■ EXERCISE AIM:
Every line below that has the string "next" needs to be copied.
== DATA BLOCK
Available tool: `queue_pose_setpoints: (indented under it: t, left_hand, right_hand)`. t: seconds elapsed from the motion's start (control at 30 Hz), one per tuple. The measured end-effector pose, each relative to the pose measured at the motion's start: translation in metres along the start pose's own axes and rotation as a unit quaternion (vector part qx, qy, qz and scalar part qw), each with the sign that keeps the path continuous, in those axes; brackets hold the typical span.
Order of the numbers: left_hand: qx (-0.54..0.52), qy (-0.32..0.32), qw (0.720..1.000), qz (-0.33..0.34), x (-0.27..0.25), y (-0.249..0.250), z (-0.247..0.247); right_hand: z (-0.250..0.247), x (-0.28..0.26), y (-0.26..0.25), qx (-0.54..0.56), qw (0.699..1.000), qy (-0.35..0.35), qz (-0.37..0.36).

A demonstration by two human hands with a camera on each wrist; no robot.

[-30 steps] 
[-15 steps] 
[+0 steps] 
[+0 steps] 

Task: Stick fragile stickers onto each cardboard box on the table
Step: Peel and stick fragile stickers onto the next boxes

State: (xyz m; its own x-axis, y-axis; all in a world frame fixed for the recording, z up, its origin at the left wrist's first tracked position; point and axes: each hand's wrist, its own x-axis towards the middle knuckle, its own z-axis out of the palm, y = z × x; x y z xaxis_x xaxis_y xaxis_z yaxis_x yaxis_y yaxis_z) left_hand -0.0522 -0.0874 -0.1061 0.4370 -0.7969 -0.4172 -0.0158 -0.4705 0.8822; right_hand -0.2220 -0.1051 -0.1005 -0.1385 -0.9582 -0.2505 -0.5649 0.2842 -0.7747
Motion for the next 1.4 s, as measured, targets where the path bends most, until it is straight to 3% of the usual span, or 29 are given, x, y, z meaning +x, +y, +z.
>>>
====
■ YOUR SOLUTION:
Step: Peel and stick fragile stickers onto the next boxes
Motion for the next 1.4 s, as measured, targets where the path bends most, until it is straight to 3% of the usual span, or 29 are given, x, y, z meaning +x, +y, +z.

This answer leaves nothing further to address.